Exercise directions →
In the listing below, find every line containing "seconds" and copy it out.

* * * * * * *

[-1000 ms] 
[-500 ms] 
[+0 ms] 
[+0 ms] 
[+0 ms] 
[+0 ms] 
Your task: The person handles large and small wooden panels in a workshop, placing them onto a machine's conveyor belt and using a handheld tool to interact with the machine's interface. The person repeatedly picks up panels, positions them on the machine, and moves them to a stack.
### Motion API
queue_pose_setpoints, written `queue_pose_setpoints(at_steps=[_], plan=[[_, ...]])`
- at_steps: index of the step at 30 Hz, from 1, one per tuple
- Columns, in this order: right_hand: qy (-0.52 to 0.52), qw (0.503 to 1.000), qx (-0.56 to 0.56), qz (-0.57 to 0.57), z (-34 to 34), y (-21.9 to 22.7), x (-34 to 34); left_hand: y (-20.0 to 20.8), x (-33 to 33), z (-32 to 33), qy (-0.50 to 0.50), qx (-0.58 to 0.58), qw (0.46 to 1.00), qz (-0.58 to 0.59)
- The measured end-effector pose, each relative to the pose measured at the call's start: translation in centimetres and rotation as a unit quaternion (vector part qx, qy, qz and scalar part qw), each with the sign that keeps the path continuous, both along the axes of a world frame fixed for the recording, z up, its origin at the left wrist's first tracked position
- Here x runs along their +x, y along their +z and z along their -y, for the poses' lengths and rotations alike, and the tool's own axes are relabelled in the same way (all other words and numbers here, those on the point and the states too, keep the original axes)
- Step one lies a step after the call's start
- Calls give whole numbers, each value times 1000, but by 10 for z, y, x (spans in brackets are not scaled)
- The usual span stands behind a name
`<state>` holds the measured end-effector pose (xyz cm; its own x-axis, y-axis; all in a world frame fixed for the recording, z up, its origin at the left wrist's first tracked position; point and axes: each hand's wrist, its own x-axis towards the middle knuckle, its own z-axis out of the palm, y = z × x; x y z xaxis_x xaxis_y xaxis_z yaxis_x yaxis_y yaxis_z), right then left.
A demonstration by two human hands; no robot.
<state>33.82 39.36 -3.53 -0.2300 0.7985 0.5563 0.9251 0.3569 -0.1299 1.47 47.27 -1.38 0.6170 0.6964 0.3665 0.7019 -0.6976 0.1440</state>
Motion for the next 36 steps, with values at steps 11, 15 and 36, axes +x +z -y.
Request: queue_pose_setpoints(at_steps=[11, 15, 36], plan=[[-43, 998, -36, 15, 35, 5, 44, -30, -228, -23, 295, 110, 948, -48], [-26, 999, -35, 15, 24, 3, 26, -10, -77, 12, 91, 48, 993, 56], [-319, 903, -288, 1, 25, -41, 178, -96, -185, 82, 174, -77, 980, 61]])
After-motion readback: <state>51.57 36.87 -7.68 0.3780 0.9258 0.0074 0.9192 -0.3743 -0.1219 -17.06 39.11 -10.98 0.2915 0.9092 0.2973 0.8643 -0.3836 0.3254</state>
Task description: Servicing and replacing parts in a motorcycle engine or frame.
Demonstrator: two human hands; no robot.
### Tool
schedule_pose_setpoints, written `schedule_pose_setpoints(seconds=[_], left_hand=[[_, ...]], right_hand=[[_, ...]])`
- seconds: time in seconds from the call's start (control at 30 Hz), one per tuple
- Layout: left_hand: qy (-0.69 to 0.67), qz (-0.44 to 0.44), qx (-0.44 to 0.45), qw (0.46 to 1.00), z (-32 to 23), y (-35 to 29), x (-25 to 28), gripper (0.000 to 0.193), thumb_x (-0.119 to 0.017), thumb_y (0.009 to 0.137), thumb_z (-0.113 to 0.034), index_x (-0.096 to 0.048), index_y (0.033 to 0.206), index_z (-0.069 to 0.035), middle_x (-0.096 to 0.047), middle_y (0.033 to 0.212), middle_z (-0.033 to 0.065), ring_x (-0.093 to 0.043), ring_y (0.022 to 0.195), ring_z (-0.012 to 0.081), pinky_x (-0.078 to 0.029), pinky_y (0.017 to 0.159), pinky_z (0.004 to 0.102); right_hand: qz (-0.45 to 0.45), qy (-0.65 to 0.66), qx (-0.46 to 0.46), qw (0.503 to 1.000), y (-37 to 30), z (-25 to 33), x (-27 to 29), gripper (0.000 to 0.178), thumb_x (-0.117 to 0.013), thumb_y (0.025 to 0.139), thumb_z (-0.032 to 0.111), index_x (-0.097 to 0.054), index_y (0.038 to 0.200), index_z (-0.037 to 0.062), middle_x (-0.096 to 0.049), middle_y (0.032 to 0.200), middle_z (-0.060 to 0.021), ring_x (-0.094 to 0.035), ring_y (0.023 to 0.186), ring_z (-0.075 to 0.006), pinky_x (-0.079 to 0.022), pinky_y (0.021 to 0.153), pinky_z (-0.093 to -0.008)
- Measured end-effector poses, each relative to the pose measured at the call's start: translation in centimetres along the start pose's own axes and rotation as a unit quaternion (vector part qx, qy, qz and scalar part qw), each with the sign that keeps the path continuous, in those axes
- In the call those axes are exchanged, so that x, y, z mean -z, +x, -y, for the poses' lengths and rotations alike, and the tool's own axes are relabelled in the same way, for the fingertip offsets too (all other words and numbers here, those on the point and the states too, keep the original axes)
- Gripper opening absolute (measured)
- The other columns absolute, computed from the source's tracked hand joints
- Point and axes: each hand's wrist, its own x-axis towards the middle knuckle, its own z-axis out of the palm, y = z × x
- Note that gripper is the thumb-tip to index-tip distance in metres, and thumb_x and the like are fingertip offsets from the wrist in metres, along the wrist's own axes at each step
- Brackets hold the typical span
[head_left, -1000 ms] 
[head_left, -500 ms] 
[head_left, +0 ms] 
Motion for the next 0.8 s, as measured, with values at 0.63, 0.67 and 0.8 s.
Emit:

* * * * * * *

Result of the exercise →
schedule_pose_setpoints, written `schedule_pose_setpoints(seconds=[_], left_hand=[[_, ...]], right_hand=[[_, ...]])`
- seconds: time in seconds from the call's start (control at 30 Hz), one per tuple

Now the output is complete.